= About this exercise =
Repeat the data that follows in full. Do not include the pictures.

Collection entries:
_ _ _ _ _

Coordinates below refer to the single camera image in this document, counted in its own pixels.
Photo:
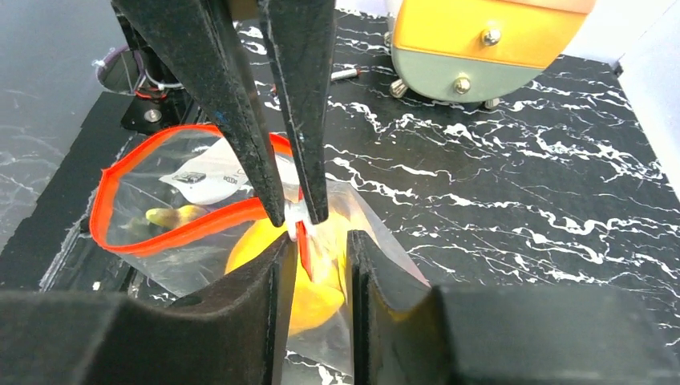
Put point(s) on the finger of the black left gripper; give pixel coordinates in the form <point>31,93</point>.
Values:
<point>299,38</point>
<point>196,40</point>

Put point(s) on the yellow toy bell pepper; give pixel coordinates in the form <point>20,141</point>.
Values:
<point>317,296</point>

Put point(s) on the white cylinder orange lid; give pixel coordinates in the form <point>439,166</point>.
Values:
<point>476,51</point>

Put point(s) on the clear orange zip top bag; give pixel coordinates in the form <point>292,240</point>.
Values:
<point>194,164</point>

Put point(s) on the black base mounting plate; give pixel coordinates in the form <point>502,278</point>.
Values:
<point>160,101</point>

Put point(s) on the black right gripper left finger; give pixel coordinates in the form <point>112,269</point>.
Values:
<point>233,331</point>

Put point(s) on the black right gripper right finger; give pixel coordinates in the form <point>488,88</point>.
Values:
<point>405,332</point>

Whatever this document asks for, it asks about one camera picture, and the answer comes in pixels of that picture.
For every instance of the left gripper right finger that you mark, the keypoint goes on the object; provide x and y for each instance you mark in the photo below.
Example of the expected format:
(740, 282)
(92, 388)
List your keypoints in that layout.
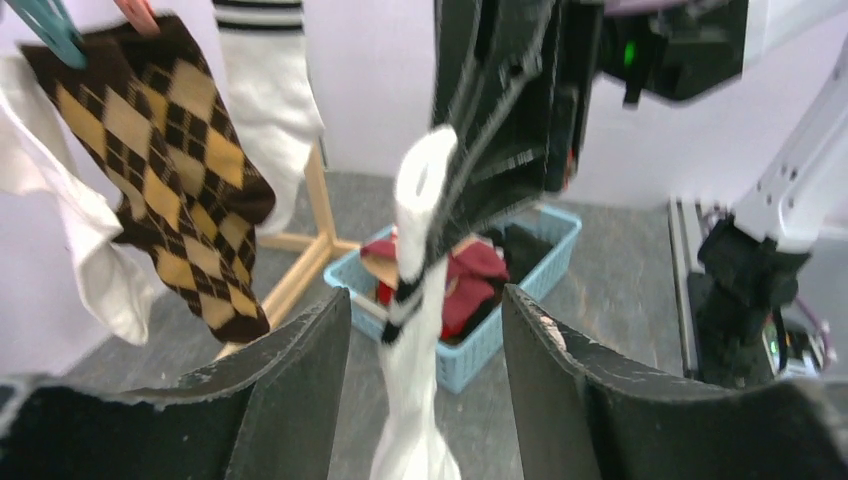
(584, 411)

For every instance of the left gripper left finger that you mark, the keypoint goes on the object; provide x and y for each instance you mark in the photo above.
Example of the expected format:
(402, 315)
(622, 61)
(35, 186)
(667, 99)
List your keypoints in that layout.
(268, 411)

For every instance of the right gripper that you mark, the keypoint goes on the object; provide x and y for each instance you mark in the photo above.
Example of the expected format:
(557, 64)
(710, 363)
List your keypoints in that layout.
(500, 65)

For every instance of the white sock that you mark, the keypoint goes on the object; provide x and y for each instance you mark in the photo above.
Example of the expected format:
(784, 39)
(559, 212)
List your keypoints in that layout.
(35, 158)
(271, 102)
(411, 445)

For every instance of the pink clothespin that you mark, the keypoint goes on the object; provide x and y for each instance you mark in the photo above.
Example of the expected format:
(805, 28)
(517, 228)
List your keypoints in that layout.
(140, 15)

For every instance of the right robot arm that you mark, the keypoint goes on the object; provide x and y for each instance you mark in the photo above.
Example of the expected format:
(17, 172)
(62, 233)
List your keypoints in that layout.
(731, 322)

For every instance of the blue plastic basket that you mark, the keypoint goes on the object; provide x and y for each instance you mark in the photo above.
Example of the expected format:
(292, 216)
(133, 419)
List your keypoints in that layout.
(535, 254)

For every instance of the red striped sock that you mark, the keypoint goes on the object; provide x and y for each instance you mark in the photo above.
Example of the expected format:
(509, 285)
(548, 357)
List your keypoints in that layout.
(477, 271)

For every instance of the wooden drying rack frame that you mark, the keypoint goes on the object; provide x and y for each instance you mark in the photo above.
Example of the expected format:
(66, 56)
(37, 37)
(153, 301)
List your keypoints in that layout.
(315, 252)

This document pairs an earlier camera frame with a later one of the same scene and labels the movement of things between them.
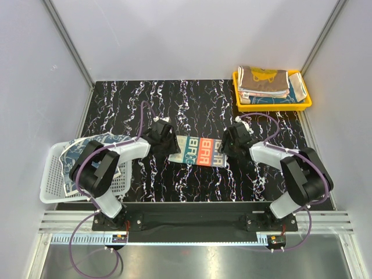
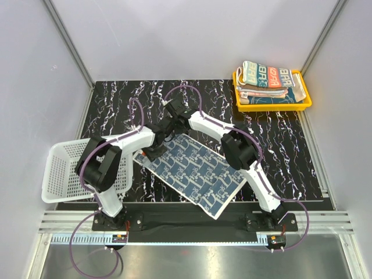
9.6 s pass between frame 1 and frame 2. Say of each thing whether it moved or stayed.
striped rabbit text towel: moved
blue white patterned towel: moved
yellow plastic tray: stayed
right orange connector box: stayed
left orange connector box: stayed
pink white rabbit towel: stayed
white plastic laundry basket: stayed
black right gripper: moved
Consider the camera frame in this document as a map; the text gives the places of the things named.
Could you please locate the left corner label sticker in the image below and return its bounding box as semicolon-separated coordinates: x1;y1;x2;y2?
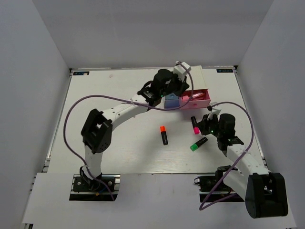
73;71;90;76

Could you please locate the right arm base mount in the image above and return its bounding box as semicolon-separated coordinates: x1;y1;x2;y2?
194;175;246;203

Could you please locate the pink small drawer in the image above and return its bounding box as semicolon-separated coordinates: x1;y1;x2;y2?
179;89;211;109

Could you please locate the right corner label sticker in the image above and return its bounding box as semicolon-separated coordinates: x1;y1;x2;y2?
216;69;234;73

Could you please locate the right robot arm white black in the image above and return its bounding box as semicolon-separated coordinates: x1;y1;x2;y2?
197;114;288;219

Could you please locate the white drawer organizer box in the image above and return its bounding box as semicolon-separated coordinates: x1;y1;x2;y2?
189;65;208;91

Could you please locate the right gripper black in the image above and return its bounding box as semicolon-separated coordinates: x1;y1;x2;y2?
196;113;224;138

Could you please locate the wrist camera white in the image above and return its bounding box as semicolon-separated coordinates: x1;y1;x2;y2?
173;61;191;81
207;102;221;120

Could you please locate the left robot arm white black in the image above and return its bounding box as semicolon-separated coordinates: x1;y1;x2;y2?
80;62;191;190

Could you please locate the pink cap highlighter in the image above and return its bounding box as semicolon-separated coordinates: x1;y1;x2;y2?
191;116;200;135

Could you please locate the pink cap pencil tube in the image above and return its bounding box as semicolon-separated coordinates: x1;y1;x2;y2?
182;92;205;102

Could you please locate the corner label sticker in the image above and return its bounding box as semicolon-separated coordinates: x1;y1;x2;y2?
73;71;90;76
216;69;234;73

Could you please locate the light blue small drawer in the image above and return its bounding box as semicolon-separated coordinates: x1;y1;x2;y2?
164;94;180;109

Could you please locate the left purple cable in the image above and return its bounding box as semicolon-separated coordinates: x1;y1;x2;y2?
63;62;195;201

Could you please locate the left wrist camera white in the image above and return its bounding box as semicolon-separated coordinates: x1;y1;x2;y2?
173;61;191;81

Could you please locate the orange cap highlighter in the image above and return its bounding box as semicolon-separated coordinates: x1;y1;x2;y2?
160;126;168;145

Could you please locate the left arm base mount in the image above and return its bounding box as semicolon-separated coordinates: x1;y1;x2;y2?
69;175;121;202

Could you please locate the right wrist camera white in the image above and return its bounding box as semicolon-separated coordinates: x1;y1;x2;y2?
207;102;221;120

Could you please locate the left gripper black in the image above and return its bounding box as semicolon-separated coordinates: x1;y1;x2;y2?
160;72;190;97

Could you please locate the green cap highlighter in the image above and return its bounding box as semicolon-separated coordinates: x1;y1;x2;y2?
190;137;208;151

_ _ _ _ _

= Exercise result =
Coordinates below refer to the single camera image in this document, counted in its own pixels.
Photo:
Put point(s) on the finger of the black left gripper; give pixel coordinates in the form <point>31,93</point>.
Values:
<point>299,38</point>
<point>196,40</point>

Put point(s) on the yellow toy bell pepper; give pixel coordinates in the form <point>20,141</point>.
Values:
<point>317,296</point>

Put point(s) on the white cylinder orange lid; give pixel coordinates in the form <point>439,166</point>.
Values:
<point>476,51</point>

Put point(s) on the clear orange zip top bag; give pixel coordinates in the form <point>292,240</point>.
Values:
<point>194,164</point>

Put point(s) on the black base mounting plate; give pixel coordinates in the form <point>502,278</point>.
Values:
<point>160,101</point>

Put point(s) on the black right gripper left finger; give pixel coordinates in the form <point>112,269</point>.
Values:
<point>233,331</point>

Put point(s) on the black right gripper right finger; give pixel coordinates in the form <point>488,88</point>.
Values:
<point>405,332</point>

Whatever this document asks for, it asks about one camera picture, and the answer comes in pixels of that picture.
For every instance of the left gripper right finger that you mark, the keypoint goes on the object; provide x and y for each instance you mark in the photo below.
Example of the expected format:
(740, 282)
(92, 388)
List your keypoints in that layout.
(584, 411)

For every instance of the left gripper left finger that you mark, the keypoint goes on the object; provide x and y for each instance you mark in the photo above.
Example of the expected format:
(402, 315)
(622, 61)
(35, 186)
(667, 99)
List your keypoints in that layout.
(268, 411)

For every instance of the right gripper that you mark, the keypoint goes on the object; provide x and y for each instance you mark in the photo above.
Example of the expected format:
(557, 64)
(710, 363)
List your keypoints in that layout.
(500, 65)

For every instance of the white sock that you mark, the keypoint goes on the object; provide x and y for each instance you mark in the photo above.
Example of the expected format:
(784, 39)
(559, 212)
List your keypoints in that layout.
(35, 158)
(271, 102)
(411, 445)

For every instance of the pink clothespin that you mark, the keypoint goes on the object; provide x and y for each instance you mark in the photo above.
Example of the expected format:
(805, 28)
(517, 228)
List your keypoints in that layout.
(140, 15)

For every instance of the right robot arm that you mark, the keypoint goes on the object; provide x and y for each instance you mark in the photo above.
Example of the expected format:
(17, 172)
(62, 233)
List your keypoints in that layout.
(731, 322)

For every instance of the blue plastic basket that you mark, the keypoint goes on the object; provide x and y for each instance you mark in the photo above.
Example of the expected format:
(292, 216)
(133, 419)
List your keypoints in that layout.
(535, 254)

For every instance of the red striped sock that you mark, the keypoint goes on the object; provide x and y for each instance you mark in the photo above.
Example of the expected format:
(509, 285)
(548, 357)
List your keypoints in that layout.
(477, 271)

For every instance of the wooden drying rack frame that you mark, the keypoint goes on the object; provide x and y for each instance you mark in the photo above.
Example of the expected format:
(66, 56)
(37, 37)
(153, 301)
List your keypoints in that layout.
(315, 252)

This document pairs an earlier camera frame with a later one of the same scene and labels the movement of things between them.
9.6 s pass between frame 1 and frame 2. Say of each thing whether it moved or stayed.
striped rabbit text towel: moved
blue white patterned towel: moved
yellow plastic tray: stayed
right orange connector box: stayed
left orange connector box: stayed
pink white rabbit towel: stayed
white plastic laundry basket: stayed
black right gripper: moved
Consider the camera frame in this document as a map; the text gives the places of the things named.
Could you please locate the left corner label sticker in the image below and return its bounding box as semicolon-separated coordinates: x1;y1;x2;y2?
73;71;90;76

Could you please locate the right arm base mount in the image above and return its bounding box as semicolon-separated coordinates: x1;y1;x2;y2?
194;175;246;203

Could you please locate the pink small drawer in the image above and return its bounding box as semicolon-separated coordinates: x1;y1;x2;y2?
179;89;211;109

Could you please locate the right corner label sticker in the image above and return its bounding box as semicolon-separated coordinates: x1;y1;x2;y2?
216;69;234;73

Could you please locate the right robot arm white black in the image above and return its bounding box as semicolon-separated coordinates: x1;y1;x2;y2?
197;114;288;219

Could you please locate the white drawer organizer box in the image above and return its bounding box as semicolon-separated coordinates: x1;y1;x2;y2?
189;65;208;91

Could you please locate the right gripper black in the image above and return its bounding box as semicolon-separated coordinates: x1;y1;x2;y2?
196;113;224;138

Could you please locate the wrist camera white in the image above and return its bounding box as semicolon-separated coordinates: x1;y1;x2;y2?
173;61;191;81
207;102;221;120

Could you please locate the left robot arm white black in the image above and return its bounding box as semicolon-separated coordinates: x1;y1;x2;y2?
80;62;191;190

Could you please locate the pink cap highlighter in the image above and return its bounding box as semicolon-separated coordinates: x1;y1;x2;y2?
191;116;200;135

Could you please locate the pink cap pencil tube in the image above and return its bounding box as semicolon-separated coordinates: x1;y1;x2;y2?
182;92;205;102

Could you please locate the corner label sticker in the image above and return its bounding box as semicolon-separated coordinates: x1;y1;x2;y2?
73;71;90;76
216;69;234;73

Could you please locate the light blue small drawer in the image above and return its bounding box as semicolon-separated coordinates: x1;y1;x2;y2?
164;94;180;109

Could you please locate the left purple cable in the image above and return its bounding box as semicolon-separated coordinates: x1;y1;x2;y2?
63;62;195;201

Could you please locate the left wrist camera white in the image above and return its bounding box as semicolon-separated coordinates: x1;y1;x2;y2?
173;61;191;81

Could you please locate the orange cap highlighter in the image above and return its bounding box as semicolon-separated coordinates: x1;y1;x2;y2?
160;126;168;145

Could you please locate the left arm base mount in the image above and return its bounding box as semicolon-separated coordinates: x1;y1;x2;y2?
69;175;121;202

Could you please locate the right wrist camera white in the image above and return its bounding box as semicolon-separated coordinates: x1;y1;x2;y2?
207;102;221;120

Could you please locate the left gripper black in the image above and return its bounding box as semicolon-separated coordinates: x1;y1;x2;y2?
160;72;190;97

Could you please locate the green cap highlighter in the image above and return its bounding box as semicolon-separated coordinates: x1;y1;x2;y2?
190;137;208;151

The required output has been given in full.